**YOUR OBJECTIVE**
Count the lines in the entries below that mention the string "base", then write that number by itself.

**DATA EXTRACT**
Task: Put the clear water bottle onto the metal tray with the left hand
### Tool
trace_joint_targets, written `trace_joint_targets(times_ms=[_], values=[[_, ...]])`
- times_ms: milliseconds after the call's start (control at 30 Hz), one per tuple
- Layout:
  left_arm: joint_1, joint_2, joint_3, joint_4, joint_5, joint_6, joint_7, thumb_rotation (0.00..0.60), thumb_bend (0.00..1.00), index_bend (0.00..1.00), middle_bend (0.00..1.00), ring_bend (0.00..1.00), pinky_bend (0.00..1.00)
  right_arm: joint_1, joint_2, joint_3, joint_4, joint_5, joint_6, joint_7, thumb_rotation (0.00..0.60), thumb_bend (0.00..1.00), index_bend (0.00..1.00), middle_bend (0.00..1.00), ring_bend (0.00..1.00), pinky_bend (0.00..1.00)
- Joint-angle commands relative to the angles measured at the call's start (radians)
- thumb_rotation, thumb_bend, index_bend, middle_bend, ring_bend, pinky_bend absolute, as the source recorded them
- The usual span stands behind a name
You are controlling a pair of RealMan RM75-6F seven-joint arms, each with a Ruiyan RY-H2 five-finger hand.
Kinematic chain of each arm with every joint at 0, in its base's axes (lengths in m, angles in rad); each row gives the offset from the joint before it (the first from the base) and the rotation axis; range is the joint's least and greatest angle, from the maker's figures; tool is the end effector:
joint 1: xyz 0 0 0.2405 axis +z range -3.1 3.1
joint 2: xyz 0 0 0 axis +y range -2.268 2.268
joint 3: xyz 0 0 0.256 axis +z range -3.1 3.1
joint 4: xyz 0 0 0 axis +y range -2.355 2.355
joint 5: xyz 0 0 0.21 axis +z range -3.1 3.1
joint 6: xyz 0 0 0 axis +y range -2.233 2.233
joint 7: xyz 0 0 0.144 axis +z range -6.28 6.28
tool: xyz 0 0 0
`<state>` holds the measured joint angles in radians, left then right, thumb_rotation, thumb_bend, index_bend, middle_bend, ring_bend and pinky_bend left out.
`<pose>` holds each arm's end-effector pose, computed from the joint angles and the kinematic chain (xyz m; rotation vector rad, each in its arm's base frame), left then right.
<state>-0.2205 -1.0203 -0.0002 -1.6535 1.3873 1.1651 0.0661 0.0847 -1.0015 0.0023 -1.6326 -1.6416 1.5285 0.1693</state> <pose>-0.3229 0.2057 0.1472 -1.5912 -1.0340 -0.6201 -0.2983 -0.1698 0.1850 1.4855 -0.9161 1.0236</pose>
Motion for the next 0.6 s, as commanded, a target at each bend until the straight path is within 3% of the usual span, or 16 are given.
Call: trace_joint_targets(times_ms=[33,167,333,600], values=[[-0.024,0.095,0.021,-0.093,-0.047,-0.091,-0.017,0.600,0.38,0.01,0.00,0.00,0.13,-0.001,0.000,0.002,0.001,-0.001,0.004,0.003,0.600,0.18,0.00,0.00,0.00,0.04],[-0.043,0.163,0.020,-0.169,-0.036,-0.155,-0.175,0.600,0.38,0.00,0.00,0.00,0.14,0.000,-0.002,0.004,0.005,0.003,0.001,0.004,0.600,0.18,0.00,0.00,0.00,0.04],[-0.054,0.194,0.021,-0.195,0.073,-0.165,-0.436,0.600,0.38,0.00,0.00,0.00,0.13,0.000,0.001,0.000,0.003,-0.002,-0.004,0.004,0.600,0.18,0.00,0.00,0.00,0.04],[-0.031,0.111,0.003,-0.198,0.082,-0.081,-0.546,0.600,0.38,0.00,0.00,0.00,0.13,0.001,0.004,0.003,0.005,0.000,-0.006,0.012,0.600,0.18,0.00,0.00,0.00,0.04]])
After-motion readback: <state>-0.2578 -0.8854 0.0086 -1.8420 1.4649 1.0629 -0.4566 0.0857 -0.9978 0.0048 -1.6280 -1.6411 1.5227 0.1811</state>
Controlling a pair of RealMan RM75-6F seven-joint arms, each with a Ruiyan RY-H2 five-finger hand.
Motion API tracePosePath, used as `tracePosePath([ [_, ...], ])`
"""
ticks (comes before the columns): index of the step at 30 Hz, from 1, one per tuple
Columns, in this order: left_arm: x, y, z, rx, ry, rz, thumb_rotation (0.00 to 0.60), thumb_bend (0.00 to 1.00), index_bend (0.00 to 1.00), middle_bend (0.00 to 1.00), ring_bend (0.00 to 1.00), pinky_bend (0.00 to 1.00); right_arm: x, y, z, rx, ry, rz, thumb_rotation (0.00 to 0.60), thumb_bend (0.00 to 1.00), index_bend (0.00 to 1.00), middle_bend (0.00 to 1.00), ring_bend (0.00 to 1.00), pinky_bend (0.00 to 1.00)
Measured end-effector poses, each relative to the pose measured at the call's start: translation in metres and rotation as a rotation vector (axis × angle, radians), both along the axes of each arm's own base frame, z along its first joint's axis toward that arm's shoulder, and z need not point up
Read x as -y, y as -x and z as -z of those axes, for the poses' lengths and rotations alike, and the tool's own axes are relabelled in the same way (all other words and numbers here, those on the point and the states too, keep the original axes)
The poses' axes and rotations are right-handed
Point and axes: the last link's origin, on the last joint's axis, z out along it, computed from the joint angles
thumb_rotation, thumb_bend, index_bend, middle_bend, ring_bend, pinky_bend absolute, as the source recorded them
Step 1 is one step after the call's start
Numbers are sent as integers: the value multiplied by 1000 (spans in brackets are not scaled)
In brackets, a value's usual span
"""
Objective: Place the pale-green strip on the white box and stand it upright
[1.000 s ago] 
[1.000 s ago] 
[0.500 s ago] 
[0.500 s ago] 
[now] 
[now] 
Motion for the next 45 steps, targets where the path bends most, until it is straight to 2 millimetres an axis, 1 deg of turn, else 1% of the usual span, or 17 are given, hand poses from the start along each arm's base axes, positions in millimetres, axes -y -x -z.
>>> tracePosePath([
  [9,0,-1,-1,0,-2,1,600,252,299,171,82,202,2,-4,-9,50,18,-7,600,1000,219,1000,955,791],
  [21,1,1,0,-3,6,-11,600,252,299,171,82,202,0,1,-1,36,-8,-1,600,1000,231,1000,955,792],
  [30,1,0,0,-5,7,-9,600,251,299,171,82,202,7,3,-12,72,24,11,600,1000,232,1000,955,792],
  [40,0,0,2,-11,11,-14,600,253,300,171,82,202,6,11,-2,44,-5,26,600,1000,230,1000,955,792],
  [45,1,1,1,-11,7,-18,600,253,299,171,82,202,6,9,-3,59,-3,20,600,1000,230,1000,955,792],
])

**RESULT OF THIS EXERCISE**
4